Actor Keanu Reeves is known for his humility. Where most celebrities have a reputation for thinking they are above everybody else, Reeves seems to have shown time and time again that he considers himself just like many average folks.
He once perfectly showed just how humble he is during a press conference in 2019 for his film John Wick: Chapter 3 – Parabellum. According to the Jakarta Post, when he was asked about the reports that he gave up his profits from The Matrix to help the production crew, Reeves did not hype up his charitable action. Instead, he went the opposite route.
Experienced movie and television fanatics may this but, back-end points correspond to a percentage of earnings from a movie or television show. So basically, if the movie makes a profit, the stars who have back-end points written into their contracts will get a piece.
Reeves gave away a large chunk of his back-end points for The Matrix to the special effects and costume design crews. Given the fact that a lot of The Matrix is known for its cool effects and sleek costumes, this makes sense.
According to a movie executive, “He felt that they were the ones who made the movie and that they should participate.”
So how much did Reeves end up giving away?
The second and third Matrix movies earned more than $1.2 billion at the worldwide box office. When it was all said and done, Keanu reportedly ended up giving away an estimated $75 million dollars. Each member of these teams received $1 million dollars per person, instantly making them all millionaires. But Keanu didn’t stop at just the special effects and costume teams. He also gave the entire stunt team on the “Matrix” sequels Harley Davidson motorcycles.
“I’d rather people didn’t know that,” Reeves said. “It was a private transaction. It was something I could afford to do, a worthwhile thing to do.”
Reeves’ charitable acts are not that much of a shock to fans who have seen the way he approaches money.
One Reddit user noted, “A family friend builds movie sets, doesn’t design, is one of the poor dudes that just builds. Anyways he worked on the set for the Matrix and Keanu heard about family trouble he was having and gave him a $20,000 Christmas bonus to help him out. He also was one of the only people on the set that genuinely wanted to know people’s names, would say hello and mean it, and would talk to people as they were his peers and not below him just because they were practically making nothing to build a set. I’ve never heard anyone say Keanu is douche, seems like the nicest person in Hollywood from a second-hand experience.”
His generosity on set and willingness to do whatever it takes to make the best film goes way back. When he was cast in 1997’s “The Devil’s Advocate” Keanu took a several million dollar pay cut to make funds available to get Al Pacino’s deal done. He did the same thing for 2000’s “The Replacement” in order to get Gene Hackman on board.
According to Medium, in a 2006 interview, he revealed that he puts more emphasis on other things in life than acquiring wealth.
“Money doesn’t mean anything to me,” Reeves said. “I’ve made a lot of money, but I want to enjoy life and not stress myself building my bank account. I give lots away and live simply, mostly out of a suitcase in hotels. We all know that good health is more important.”

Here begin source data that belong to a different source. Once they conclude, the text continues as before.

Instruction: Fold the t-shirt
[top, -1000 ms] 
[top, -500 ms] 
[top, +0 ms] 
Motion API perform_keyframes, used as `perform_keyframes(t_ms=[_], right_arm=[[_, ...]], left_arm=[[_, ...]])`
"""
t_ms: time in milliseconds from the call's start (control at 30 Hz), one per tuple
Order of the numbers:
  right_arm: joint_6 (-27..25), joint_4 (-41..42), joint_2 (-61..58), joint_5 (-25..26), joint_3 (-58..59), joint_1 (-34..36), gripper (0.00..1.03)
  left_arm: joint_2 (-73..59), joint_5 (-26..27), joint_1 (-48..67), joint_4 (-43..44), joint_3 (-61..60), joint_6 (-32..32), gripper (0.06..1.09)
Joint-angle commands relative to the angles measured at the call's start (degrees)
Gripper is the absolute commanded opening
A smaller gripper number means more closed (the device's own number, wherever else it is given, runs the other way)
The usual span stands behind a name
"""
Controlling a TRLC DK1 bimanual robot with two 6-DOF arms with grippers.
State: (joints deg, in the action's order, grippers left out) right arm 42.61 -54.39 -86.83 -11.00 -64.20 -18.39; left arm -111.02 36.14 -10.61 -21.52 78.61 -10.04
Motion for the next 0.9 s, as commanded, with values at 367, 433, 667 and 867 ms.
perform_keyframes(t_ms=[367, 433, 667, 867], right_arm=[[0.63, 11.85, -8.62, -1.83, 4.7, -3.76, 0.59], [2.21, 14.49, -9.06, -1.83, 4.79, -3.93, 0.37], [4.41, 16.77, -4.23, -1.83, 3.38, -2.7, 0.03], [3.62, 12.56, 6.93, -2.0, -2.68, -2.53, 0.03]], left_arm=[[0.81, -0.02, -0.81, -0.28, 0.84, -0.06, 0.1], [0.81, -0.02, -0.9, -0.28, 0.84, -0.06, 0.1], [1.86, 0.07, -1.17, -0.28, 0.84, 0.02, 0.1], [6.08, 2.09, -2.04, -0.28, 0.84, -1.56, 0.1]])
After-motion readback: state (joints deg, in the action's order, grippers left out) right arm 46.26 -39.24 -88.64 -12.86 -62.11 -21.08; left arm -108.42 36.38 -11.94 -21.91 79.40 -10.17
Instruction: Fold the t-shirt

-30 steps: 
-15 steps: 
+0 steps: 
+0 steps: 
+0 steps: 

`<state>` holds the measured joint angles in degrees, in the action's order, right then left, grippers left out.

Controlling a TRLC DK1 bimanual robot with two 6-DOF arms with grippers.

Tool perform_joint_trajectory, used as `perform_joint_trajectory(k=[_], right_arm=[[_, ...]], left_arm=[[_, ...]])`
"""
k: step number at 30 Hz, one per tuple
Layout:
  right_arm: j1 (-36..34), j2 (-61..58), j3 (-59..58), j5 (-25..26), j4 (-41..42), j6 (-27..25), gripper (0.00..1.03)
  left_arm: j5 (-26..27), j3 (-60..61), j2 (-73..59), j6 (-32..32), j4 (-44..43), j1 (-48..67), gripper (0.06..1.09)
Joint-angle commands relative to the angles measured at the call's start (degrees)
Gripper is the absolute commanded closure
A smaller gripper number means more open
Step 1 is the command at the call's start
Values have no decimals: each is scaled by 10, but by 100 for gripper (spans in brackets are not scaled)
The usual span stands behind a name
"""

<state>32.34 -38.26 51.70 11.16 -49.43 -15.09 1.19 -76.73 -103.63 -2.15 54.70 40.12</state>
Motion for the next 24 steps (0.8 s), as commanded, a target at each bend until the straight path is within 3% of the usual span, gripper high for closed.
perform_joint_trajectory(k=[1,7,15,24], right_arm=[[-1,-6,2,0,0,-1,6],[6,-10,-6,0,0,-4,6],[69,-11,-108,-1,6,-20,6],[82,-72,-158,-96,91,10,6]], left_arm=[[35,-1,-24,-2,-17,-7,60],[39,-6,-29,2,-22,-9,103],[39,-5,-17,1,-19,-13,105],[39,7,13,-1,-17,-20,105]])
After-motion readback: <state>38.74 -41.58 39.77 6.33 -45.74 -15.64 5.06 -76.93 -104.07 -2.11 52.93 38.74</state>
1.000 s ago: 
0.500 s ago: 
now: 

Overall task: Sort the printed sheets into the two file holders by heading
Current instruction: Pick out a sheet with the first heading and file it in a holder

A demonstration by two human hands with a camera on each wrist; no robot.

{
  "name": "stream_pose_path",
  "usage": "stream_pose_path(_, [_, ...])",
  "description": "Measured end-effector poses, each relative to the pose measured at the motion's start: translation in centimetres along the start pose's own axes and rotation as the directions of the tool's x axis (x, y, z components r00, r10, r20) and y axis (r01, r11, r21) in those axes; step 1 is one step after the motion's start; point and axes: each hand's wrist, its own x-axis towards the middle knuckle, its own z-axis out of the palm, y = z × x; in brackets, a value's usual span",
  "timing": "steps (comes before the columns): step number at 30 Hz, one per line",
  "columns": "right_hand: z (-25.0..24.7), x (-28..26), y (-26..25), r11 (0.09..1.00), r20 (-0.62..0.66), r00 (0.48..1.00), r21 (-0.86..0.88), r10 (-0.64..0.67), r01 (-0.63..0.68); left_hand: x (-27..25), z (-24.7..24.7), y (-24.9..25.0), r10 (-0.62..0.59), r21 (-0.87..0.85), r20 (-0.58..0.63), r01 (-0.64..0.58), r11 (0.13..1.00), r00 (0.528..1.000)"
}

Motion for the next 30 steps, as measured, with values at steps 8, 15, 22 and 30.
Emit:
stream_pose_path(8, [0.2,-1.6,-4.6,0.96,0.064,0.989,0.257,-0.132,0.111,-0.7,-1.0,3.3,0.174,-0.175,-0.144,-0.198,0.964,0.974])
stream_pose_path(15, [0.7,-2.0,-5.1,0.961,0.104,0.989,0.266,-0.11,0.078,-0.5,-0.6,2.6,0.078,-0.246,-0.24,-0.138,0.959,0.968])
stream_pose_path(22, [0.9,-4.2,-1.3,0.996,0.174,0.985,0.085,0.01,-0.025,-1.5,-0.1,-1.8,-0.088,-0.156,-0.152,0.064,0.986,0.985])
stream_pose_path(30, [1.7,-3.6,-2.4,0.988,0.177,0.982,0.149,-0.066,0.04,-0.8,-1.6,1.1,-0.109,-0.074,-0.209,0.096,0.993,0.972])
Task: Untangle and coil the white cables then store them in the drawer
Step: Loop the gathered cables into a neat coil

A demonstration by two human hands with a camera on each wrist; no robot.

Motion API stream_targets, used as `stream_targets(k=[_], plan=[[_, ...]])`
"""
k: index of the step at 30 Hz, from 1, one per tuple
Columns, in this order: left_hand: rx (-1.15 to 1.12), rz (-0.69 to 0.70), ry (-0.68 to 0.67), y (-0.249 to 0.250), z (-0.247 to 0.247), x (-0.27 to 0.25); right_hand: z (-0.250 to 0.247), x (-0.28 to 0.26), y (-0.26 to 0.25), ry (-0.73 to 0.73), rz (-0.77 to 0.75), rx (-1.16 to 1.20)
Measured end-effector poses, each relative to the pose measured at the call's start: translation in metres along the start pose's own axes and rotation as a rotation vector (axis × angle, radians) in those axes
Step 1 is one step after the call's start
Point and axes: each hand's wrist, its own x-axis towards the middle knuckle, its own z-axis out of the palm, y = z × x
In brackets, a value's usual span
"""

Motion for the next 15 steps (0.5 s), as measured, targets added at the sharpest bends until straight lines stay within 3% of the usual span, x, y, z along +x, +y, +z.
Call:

Writer Amy Lamar for Celebrity Net Worth put it perfectly, “Keanu Reeves is a man with a truly generous spirit. Whether he is giving millions to charity in support of a cause, funding his sister’s expensive fight against disease, spending time with those less fortunate with no agenda of his own other than to experience what that person has to offer, or ensuring that the less well-paid members of a film crew are fairly compensated—Reeves is a man who always manages to be way more interesting than any of the roles he has played.”